Por extraño que parezca, está en manos de Macri la forma en que se dirima la interna del sindicalismo argentino.

Un líder emergente

Las peleas de la CGT también revelaron la falta de un liderazgo fuerte, tras el retiro de hugo Moyano. Entre los candidatos que emergen hay uno que ni siquiera es miembro de la CGT sino de la CTA, que no tiene una inspiración político-ideológica peronista sino más bien de la izquierda tradicional.

Se trata de Roberto Baradel, líder del gremio docente, que en estos días es objeto de alta exposición mediática por la pulseada salarial con el gobierno.

Es de los pocos dirigentes conocidos en todo el país. Despierta resistencias en la clase media, lo cual explica por qué el macrismo lo ha elegido como "enemigo" en los discursos.

Baldazos de agua fría para el macrismo

Dos noticias estadísticas implicaron un duro golpe al gobierno de Macri, justo en el momento cuando festejaba cierto fortalecimiento ante la opinión pública. El índice de pobreza y el dato de la inflación de febrero tuvieron el efecto de una bomba de alto impacto.

Los números dieron peor de lo que preveían incluso los informes más pesimistas y dejaron descolocado al discurso oficial sobre la mejora en la economía.

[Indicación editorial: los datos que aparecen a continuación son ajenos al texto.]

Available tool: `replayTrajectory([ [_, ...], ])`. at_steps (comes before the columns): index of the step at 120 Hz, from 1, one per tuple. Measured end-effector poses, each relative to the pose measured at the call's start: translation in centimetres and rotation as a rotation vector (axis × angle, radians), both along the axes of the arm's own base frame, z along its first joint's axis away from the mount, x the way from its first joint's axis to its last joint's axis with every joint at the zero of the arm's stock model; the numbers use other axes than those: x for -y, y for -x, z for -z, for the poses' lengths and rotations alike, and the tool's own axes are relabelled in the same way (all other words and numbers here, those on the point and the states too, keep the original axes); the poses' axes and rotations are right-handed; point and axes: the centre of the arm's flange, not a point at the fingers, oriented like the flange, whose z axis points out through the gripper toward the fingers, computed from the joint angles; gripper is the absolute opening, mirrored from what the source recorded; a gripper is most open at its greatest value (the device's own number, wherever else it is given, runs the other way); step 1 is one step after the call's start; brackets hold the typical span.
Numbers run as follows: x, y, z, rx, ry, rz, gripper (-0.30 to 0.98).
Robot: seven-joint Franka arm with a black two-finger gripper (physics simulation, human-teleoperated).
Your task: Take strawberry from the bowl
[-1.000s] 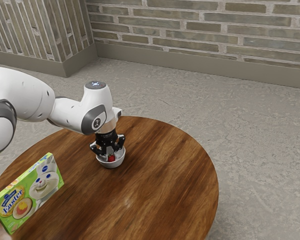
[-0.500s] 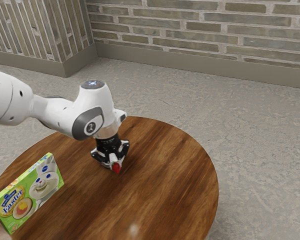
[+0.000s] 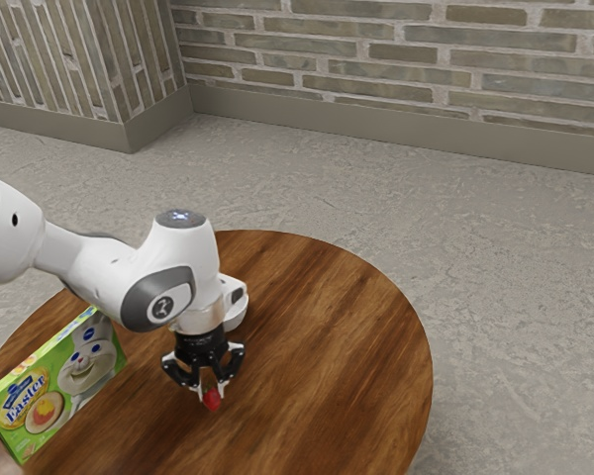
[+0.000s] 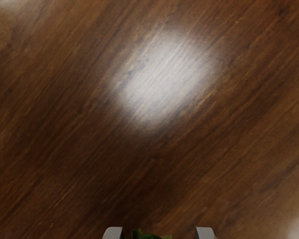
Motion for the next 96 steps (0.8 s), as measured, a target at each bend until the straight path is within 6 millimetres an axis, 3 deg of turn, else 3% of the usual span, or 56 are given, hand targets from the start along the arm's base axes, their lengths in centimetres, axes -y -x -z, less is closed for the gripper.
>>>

Pero, además, fue letal el "timing". Los datos caen justo en el momento en que el gobierno trata de instalar la idea de que la forma de combatir la pobreza es apuntar los cañones contra la inflación, de que se está ganando esa batalla y que la forma de apuntalarla es evitar desbordes salariales en las paritarias.

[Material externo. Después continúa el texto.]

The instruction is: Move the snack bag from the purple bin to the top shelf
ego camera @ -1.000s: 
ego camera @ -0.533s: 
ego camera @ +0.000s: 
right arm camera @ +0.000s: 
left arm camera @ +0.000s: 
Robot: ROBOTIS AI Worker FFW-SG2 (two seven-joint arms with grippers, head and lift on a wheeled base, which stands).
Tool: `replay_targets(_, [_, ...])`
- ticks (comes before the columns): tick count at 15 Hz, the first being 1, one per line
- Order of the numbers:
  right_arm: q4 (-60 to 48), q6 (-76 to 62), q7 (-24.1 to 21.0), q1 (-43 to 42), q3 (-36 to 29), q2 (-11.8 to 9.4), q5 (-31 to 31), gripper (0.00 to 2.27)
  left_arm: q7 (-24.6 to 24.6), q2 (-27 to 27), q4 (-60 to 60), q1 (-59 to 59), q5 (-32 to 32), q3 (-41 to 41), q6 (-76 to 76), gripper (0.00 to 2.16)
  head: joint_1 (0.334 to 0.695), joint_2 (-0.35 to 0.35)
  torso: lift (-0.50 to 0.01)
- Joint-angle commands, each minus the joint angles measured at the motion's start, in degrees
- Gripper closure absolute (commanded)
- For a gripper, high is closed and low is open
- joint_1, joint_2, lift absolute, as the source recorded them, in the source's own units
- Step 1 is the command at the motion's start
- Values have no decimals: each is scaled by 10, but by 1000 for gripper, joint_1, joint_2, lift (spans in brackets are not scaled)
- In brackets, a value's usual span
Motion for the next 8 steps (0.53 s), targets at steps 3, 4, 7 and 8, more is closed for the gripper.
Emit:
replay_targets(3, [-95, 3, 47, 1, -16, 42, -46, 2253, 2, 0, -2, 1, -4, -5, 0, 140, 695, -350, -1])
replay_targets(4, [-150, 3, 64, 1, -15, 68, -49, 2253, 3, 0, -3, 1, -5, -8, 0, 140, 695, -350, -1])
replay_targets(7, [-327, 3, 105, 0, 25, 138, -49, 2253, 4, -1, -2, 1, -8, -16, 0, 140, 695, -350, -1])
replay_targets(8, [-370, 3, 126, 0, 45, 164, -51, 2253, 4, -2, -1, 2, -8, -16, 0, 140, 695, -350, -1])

Para alguien que enarbola ese discurso, no puede ocurrir nada peor que recibir el dato de que en la Argentina hay 1,5 millón de nuevos pobres desde que arrancó su gestión. Como si esto fuese poco, la inflación de febrero mostró un fuerte repunte: 2,5%.

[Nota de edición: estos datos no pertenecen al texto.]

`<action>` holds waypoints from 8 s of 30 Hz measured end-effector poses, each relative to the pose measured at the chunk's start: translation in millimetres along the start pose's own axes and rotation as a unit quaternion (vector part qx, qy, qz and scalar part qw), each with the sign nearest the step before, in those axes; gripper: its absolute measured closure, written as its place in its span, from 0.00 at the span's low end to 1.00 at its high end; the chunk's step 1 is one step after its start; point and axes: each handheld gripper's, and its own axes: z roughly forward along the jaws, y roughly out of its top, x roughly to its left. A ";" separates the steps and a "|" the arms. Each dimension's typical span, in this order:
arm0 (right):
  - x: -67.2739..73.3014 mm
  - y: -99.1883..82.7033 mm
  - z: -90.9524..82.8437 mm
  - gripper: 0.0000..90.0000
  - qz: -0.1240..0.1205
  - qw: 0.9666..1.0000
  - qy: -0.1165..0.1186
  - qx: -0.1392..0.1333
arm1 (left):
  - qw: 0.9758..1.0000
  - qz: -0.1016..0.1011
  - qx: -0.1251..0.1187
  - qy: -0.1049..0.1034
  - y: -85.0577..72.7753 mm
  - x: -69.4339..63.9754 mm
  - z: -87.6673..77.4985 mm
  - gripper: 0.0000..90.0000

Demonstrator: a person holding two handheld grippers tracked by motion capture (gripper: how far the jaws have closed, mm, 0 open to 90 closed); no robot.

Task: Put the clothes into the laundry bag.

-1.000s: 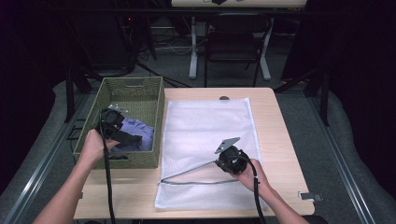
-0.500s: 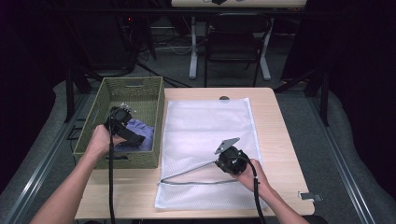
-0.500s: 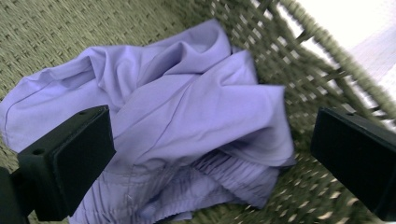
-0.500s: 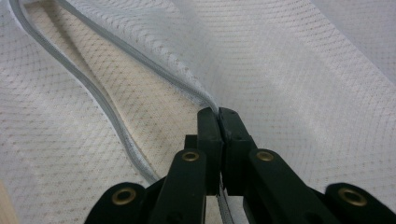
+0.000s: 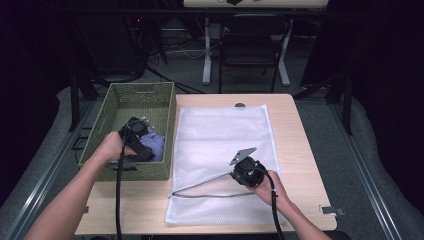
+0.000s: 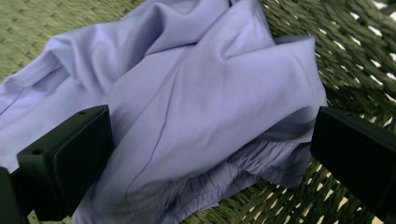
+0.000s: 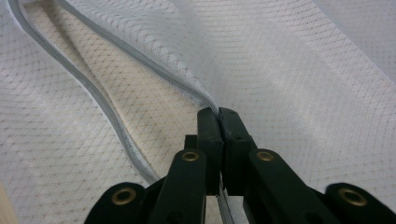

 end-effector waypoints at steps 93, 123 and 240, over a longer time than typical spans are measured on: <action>-3.8 -0.3 -1.3 0.98 0.009 1.000 0.001 -0.002 | 0.999 0.014 -0.025 0.015 -18.1 22.2 -57.1 0.93; -4.4 -0.5 -2.0 0.98 0.004 1.000 0.003 -0.004 | 0.999 0.001 -0.040 0.031 -13.1 41.6 -130.1 0.93; -4.2 -0.7 -4.7 0.98 0.006 1.000 -0.004 -0.007 | 0.974 0.187 -0.126 0.023 105.0 -71.1 -261.9 0.91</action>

Ni bien publicado el informe del Observatorio de la Deuda Social de la UCA, abundaron los recordatorios sobre el compromiso de Macri acerca de llegar a la "pobreza cero".

Por más que el informe haya recopilado datos hasta setiembre y por más que haya pronósticos de mejora, hay un inevitable impacto en la opinión pública.

Y sobre todo, el mayor desafío del Gobierno reside en manejar el empeoramiento de la inflación, ya que este nuevo dato resta autoridad a los funcionarios con una CGT a punto de convocar un paro general.

El modelo de paritarias basado en una suba anual de 18% con cláusula gatillo, que el Ejecutivo pretende generalizar, parte del supuesto de que la inflación que no superará el 17% en 2017. Para lograr eso el índice debe promediar el 1,3% mensual.

La disparada de febrero (2,5% es casi el doble) lo pone en duda, justo en una etapa de definición salarial. Para peor, consultoras influyentes del mercado anticipan que el registro de marzo se ubicará en 2% influido por la suba de tarifas.

El día del acto de la CGT, el jefe de Gabinete, Marcos Peña, blandió el "contra-discurso" que luego fueron repitiendo todos los funcionarios.

Según su punto de vista, las protestas son extemporáneas, porque se dan justo cuando la economía empieza a recuperarse, en momentos en que se vuelven a crear empleos genuinos en el sector privado y los precios comienzan a estabilizarse.

Ese es el argumento que quedó dañado por la difusión de los últimos datos. Por lo pronto, ya se vio parte de su efecto: Macri ordenó a sus colaboradores moderar recortes del gasto público y moderar subas tarifarias en el gas, el agua y el transporte público.